WHAT NEEDS TO BE DONE:
Keep every line in which "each" occurs and drop the rest of the data.

COLLECTED DATA:
== Segment start ==

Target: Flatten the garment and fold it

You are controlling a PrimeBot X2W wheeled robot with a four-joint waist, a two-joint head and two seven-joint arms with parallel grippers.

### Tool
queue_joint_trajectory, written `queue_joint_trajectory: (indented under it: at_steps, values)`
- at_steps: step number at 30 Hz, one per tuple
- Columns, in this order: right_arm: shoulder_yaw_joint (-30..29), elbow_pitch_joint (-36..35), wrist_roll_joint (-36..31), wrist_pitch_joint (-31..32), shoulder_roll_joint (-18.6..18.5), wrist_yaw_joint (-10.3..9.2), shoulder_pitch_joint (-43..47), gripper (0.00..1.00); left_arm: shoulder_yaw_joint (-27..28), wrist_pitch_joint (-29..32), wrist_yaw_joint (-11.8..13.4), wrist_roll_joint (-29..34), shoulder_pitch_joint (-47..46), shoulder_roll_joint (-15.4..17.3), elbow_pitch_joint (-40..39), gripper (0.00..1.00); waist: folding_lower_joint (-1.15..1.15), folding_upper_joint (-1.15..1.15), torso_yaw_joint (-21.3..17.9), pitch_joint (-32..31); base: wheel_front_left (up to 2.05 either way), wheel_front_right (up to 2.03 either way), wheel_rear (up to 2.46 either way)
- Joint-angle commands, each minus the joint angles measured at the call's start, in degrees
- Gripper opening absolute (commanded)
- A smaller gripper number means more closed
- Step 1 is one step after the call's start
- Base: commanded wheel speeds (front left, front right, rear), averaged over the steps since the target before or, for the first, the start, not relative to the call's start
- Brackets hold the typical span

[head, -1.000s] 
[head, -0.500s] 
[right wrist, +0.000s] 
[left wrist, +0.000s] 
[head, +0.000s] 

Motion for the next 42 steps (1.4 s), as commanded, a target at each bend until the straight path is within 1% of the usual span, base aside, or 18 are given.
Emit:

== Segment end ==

SOLUTION FOR THIS TASK:
- Joint-angle commands, each minus the joint angles measured at the call's start, in degrees
Motion for the next 42 steps (1.4 s), as commanded, a target at each bend until the straight path is within 1% of the usual span, base aside, or 18 are given.

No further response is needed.